Very occasionally, the Germans become human, their doctors caring for British wounded or – in Scramble! – a German pilot from "the Abbeville boys" inviting his RAF opposite number to a duel over the channel. "Let us drink to the age of chivalry," the German announces in the mess. The "Abbeville boys" really existed, the duel – in which the two men shoot each other down but survive – did not. At their most racist, the comics cover the Allied-Japanese war. "The Emperor ... has ordered us to show these low-natured curs ... that we are the sons of Japan," a Jap says of the Brits in Malaya. But fear not, a plucky Tommy is there to "mow down the oncoming Japs" while screaming: "Come and get it you grinning little monkeys."

Oddly – for the Cold War was at its height when when the comics began in 1958 – "Comrade Stalin" and the Soviets are treated with respect, Stalingrad including a love interest (a nurse, of course), although it seems improbable that a Red Army soldier would encourage his comrades with the invocation: "By Saint Nicholas!" Perhaps running out of Second World War bloodbaths, Picture Combat Library went on to include later wars. The "gallant Chinese soldiers" fighting the Japanese in The Flying Tigers transmogrify into "the little yellow devils" when they attack US forces in Korea. In Dien Bien Phu, a Viet Minh gunner shouts: "Hospital target! Fire!" to his artillerymen. "Those swines keep firing," observes a French medical officer. "It's a crime against humanity to fire on the wounded like this."

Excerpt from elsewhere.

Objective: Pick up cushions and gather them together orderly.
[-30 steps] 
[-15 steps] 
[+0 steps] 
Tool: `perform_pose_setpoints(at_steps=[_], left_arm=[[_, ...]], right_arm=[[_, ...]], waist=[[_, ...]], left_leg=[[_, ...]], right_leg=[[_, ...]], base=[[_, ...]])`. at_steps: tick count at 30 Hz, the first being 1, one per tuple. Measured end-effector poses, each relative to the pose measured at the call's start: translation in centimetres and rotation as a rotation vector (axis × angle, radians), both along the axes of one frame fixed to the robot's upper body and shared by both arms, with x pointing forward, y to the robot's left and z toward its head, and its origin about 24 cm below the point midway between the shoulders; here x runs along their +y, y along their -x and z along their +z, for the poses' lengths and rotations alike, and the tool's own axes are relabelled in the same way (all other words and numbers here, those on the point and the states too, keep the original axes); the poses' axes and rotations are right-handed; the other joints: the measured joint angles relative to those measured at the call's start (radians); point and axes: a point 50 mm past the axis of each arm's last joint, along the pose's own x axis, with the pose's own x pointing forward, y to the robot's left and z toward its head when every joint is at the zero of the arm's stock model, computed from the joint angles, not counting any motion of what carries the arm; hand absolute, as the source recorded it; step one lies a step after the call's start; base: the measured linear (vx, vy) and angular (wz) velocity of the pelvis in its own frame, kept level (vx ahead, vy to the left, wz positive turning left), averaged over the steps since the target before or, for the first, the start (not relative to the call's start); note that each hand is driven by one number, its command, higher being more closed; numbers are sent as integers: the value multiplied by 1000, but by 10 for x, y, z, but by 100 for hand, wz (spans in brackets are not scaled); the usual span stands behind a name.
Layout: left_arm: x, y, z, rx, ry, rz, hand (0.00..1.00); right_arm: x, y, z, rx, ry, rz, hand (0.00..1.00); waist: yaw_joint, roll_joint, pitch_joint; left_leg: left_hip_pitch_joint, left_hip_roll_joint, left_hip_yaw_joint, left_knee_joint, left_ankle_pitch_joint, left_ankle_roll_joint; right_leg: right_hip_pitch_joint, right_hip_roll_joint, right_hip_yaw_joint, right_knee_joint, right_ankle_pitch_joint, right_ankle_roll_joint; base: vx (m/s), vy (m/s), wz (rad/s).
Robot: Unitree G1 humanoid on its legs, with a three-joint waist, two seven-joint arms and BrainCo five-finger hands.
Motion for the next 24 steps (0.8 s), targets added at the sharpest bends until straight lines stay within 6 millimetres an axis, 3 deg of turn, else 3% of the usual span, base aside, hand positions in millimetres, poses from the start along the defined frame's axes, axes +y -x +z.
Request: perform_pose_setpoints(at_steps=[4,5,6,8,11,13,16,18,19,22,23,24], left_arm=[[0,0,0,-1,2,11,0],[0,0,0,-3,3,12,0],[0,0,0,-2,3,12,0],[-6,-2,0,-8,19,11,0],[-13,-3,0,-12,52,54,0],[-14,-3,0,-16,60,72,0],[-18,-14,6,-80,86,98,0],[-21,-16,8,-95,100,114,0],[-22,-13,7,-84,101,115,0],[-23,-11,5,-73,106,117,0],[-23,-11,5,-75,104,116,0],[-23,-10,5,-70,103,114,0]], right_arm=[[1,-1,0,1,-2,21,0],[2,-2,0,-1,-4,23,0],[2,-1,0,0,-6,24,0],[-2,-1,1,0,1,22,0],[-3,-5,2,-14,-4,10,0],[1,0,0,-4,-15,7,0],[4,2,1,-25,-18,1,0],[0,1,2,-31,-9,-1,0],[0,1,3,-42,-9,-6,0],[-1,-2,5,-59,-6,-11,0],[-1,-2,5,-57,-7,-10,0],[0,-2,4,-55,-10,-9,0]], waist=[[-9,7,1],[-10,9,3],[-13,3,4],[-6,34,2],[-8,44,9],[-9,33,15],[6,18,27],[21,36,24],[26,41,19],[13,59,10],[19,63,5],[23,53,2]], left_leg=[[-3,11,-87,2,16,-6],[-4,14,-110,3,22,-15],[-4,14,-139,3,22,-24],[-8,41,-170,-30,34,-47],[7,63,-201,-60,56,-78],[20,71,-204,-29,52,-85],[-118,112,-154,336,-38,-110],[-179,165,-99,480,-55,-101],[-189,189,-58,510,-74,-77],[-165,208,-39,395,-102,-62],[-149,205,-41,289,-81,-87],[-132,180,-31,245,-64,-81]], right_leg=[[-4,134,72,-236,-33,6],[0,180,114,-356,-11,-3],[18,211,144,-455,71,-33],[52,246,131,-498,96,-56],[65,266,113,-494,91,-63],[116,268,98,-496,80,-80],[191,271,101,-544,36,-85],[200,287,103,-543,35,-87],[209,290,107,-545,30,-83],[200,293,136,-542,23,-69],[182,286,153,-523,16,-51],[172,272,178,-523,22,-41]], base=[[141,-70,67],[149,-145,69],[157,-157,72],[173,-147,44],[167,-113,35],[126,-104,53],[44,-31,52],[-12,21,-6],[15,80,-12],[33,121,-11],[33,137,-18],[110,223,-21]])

War is terrible but war is glorious. Biff the Huns and the Nips. Don't worry about the enemy's civilians. Yes, I know, the Nazi and Japanese were evil personified. But I'm struck by the thought that other teenagers who read this nonsense might include a few of the senior officers and diplomats who sent us off to war in Afghanistan in 2001 and in Iraq in 2003. Does this stuff leave its mark on young people? Does this account, I wonder, for Saddam's re-branding as "the Hitler of the Tigris" and why the Taliban became "the Nazis of Kabul"?